Saturday 8 December 2012

YELLOW STONE SUPER VOLCANO



               YELLOW STONE ACTIVE VOLCANO

ALL THE INFORMATION GIVEN BELOW ARE NOT SURE THEY WERE COLLECTED  FROM VARIOUS SOURCES FROM VARIOUS SITES FROM THE INTERNET

SUPER VOLCANO THREAT TO NORTH AMERICA

                        Some experts believe that a super volcano in the United States may soon erupt with such force as to lay waste much of North America. Moreover they believe that such an event may now be imminent and would constitute a major catastrophe whose effects would be felt around the world and push Mankind to the very brink of extinction.   This is a relatively young volcano but its immense size and the power of its previous eruptions - amongst the largest in recorded world history - mean it poses a threat of considerable proportions. 
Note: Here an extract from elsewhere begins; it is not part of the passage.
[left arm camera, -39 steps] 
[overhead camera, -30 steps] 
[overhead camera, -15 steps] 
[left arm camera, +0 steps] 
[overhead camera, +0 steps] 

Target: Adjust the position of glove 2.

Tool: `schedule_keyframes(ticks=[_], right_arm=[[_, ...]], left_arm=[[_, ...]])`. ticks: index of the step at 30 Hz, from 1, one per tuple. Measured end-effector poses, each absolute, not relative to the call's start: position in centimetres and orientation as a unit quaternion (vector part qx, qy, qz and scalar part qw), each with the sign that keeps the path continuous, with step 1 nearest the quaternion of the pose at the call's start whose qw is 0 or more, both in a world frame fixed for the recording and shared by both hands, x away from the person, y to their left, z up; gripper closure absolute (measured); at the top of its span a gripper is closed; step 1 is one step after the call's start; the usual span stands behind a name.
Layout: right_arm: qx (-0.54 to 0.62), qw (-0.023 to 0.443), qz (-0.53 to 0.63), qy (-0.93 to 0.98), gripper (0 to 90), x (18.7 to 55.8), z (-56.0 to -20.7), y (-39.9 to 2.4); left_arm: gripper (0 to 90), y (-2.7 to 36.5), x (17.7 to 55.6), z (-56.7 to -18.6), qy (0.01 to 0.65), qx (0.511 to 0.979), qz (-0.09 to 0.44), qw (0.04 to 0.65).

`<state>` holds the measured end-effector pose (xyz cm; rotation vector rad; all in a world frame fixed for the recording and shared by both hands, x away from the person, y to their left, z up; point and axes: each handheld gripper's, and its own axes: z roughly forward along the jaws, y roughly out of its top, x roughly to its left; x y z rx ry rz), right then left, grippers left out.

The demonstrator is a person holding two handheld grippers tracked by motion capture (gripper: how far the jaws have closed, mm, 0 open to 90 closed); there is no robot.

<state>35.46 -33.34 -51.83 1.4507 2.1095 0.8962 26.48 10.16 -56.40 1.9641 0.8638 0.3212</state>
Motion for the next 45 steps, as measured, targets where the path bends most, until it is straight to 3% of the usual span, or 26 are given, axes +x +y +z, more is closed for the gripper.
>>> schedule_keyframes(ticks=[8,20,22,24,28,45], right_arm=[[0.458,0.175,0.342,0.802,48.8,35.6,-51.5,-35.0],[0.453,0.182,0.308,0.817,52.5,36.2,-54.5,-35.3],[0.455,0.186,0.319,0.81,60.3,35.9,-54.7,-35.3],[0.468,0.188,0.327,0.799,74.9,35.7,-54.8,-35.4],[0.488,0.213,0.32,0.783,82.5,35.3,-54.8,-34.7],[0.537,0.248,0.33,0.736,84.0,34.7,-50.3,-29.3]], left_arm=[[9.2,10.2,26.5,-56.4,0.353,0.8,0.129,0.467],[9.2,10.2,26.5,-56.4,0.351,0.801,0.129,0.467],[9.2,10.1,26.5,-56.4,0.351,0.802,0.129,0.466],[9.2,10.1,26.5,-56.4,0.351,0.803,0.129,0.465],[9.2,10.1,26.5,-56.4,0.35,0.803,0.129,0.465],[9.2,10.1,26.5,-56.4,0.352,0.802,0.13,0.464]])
                                        Yellowstone River in Hayden Valley.jpg

HIGH POWER

                           Some indication of the enormity of the power involved in these eruptions, thousands of times more powerful than a normal volcano can be judged from the first astonishing eruption of the Yellowstone around 2.1 million years ago. This was so potent that it gouged out a crater 85 kilometres long by 60 kilometres wide - a truly phenomenal eruption that had it happened today would have come close to obliterating the whole of the United States. That isn’t to mention the broader implications for the world as a whole, with volcanic ash obscuring the Sun and likely to have enormous consequences on world weather, agriculture, and quality of life.
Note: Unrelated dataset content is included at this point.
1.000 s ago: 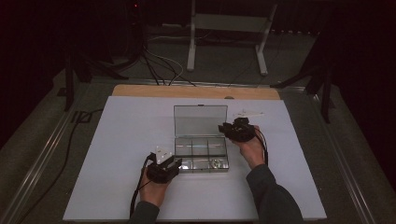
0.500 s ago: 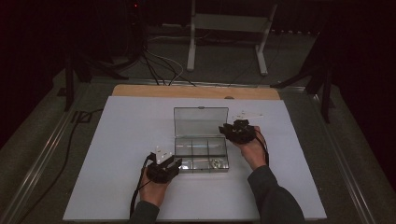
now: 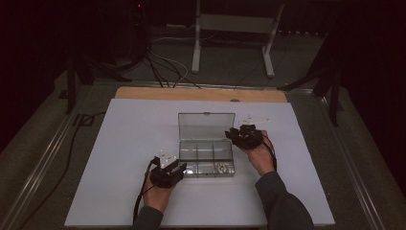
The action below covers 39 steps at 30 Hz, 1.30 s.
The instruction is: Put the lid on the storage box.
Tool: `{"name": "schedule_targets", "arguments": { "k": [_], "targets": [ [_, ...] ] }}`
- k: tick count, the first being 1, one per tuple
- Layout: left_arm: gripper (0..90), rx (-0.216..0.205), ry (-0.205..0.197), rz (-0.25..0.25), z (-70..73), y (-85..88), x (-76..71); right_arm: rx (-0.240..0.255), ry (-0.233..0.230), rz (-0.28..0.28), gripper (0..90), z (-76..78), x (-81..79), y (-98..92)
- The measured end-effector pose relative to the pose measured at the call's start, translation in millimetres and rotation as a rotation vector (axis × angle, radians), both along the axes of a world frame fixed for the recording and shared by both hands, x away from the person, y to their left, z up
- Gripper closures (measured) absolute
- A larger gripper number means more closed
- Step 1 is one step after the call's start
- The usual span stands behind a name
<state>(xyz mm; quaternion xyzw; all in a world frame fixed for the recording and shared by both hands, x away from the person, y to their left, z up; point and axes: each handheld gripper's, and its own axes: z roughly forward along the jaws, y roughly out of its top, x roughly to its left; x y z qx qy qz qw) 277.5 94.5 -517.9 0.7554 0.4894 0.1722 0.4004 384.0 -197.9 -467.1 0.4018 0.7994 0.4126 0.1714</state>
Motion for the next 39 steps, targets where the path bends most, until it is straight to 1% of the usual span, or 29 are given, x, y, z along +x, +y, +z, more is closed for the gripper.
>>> {"name": "schedule_targets", "arguments": {
  "k": [6,18,25,29,33,35,39],
  "targets": [
    [66.7,-0.002,0.0,0.0,-0.1,0.0,0.2,-0.006,-0.004,0.003,72.6,0.7,-2.8,-1.0],
    [67.8,-0.002,-0.001,-0.002,0.1,-0.2,0.1,-0.003,-0.009,0.009,73.6,0.3,-7.5,-4.9],
    [67.2,-0.004,0.0,-0.007,0.1,0.3,0.0,-0.015,-0.018,0.018,73.5,1.2,-10.7,-4.9],
    [64.5,-0.006,0.0,-0.013,-0.1,0.0,0.0,-0.024,-0.026,0.026,73.1,1.6,-13.0,-5.1],
    [60.0,-0.007,0.0,0.001,0.9,2.3,0.4,-0.021,-0.032,0.025,73.1,2.2,-15.3,-6.0],
    [57.4,-0.018,-0.006,0.012,2.1,3.7,0.4,-0.016,-0.037,0.026,73.5,2.7,-16.1,-6.9],
    [53.6,-0.024,-0.024,0.028,6.7,7.1,-0.1,-0.003,-0.045,0.026,73.6,5.7,-18.9,-9.0]
  ]
}}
                                                           

ASTONISHING PERIODICALLY

                           The Yellowstone Volcano is relatively young, in fact surprisingly young. Moreover during the course of its two million years of life it has erupted with astonishing periodicity around once every 600,000 years. Some experts feel that another eruption is well overdue. The fact is that until recently the Yellowstone has not attracted much concern. In the 1970’s however scientists noticed  there had been a two feet rise in the vertical level of the Caldera and this prompted closer investigation of the Yellowstone which is now monitored around the clock. From this study we know that the caldera rises and falls over time and is now said to be bulging towards the Southwest. In addition the north side is estimated to have bulged around 170 feet in the last 50 years. But are these bulges indicative of a coming eruption? Experts say not, explaining that these rises and falls are merely a normal part of the volcanoes life cycle.
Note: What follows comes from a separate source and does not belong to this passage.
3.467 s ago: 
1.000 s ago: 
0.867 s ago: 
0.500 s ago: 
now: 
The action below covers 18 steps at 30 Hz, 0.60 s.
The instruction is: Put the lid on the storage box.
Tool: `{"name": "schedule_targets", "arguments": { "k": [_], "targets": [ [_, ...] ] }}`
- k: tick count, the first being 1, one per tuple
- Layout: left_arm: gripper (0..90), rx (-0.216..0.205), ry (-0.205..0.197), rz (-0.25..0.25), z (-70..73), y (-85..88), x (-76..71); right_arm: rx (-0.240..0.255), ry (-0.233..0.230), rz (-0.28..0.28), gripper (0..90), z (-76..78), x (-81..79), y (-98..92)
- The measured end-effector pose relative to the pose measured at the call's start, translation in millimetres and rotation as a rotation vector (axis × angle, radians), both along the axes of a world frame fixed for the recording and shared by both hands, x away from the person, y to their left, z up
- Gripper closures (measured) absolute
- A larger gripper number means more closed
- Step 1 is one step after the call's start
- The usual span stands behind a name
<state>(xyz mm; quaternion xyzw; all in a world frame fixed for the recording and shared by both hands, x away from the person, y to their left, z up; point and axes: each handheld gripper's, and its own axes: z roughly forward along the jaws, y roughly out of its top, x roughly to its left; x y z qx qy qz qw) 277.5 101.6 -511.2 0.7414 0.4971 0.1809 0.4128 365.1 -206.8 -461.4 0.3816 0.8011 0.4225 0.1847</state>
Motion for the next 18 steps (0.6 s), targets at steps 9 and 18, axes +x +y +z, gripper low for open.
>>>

                                                  



IMMENSE MAGMA RESERVOIR

                            It is thought that 5 miles beneath the surface of the Yellowstone lies an immense red hot reservoir of magma around 30 miles long, 20 miles wide, and 6 miles deep. This magma is what powers Yellowstone's fantastic geysers and hot springs, but it is the pressures associated with this build-up that could one day prove lethal with an explosion of unparalleled proportions that some experts believe would not only obliterate much of North America but push the entire human race to the brink of extinction. 
                                         
                                          The last eruption of the Yellowstone was 600,000 years ago and blasted 1,000 cubic kilometres of volcanic rock into the atmosphere which would have settled as ash over more than half of the United States.